TO DO
Extract all lines in the data that contain the word "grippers".

======== EXERCISE DATA ========

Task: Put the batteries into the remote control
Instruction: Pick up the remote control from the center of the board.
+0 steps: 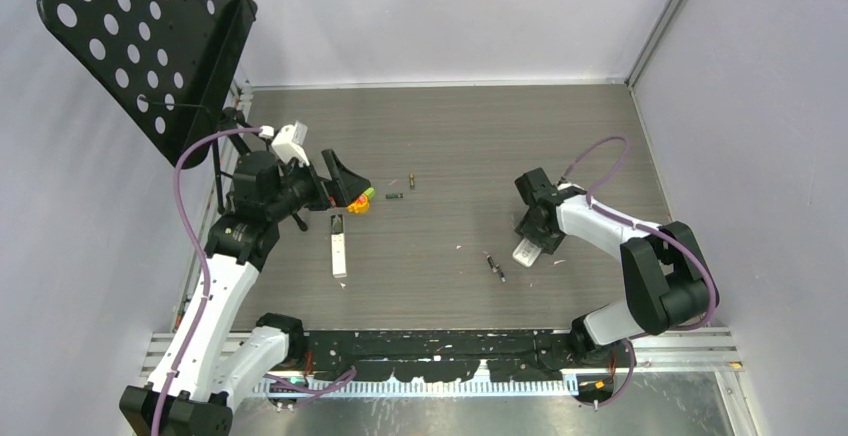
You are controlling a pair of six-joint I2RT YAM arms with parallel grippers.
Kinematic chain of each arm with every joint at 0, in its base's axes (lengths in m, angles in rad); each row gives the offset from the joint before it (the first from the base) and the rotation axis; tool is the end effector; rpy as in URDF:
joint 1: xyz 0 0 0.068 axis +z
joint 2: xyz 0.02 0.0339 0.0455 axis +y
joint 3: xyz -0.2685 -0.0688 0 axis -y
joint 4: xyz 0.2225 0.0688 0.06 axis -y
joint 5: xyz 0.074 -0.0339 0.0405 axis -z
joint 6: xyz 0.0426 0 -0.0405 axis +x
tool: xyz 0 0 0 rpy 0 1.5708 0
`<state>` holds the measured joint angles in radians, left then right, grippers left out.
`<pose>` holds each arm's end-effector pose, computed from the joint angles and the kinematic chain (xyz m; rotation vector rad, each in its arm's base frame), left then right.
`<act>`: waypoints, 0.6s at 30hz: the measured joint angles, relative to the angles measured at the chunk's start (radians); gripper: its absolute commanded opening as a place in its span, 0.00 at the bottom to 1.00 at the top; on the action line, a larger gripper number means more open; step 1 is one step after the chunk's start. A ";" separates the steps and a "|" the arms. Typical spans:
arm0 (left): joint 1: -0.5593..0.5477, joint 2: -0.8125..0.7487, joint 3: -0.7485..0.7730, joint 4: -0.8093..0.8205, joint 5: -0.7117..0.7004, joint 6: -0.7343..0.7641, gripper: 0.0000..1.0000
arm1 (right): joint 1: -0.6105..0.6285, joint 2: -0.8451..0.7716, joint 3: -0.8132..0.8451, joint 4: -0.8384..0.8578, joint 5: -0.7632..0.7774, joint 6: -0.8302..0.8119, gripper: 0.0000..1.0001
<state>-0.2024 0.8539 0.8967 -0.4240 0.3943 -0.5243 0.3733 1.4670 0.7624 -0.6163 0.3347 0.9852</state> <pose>0.1618 -0.0499 0.3432 -0.0538 2.0204 -0.8555 0.2182 0.0704 0.1715 0.8793 2.5911 -0.1437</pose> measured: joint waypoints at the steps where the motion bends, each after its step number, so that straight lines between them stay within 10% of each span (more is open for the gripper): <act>1: 0.000 0.000 0.000 0.000 0.000 -0.001 0.99 | 0.000 0.000 0.000 0.004 0.000 -0.004 0.38; 18: -0.063 0.188 -0.052 0.117 0.164 -0.137 0.92 | 0.158 -0.113 0.027 0.410 -0.229 -0.389 0.25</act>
<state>-0.2657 1.0416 0.8444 -0.3069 0.5587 -0.6617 0.5312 1.3537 0.7891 -0.2058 0.1055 0.5961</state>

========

YOUR RESPONSE
You are controlling a pair of six-joint I2RT YAM arms with parallel grippers.
`<state>` holds the measured joint angles in radians, left then right, grippers left out.

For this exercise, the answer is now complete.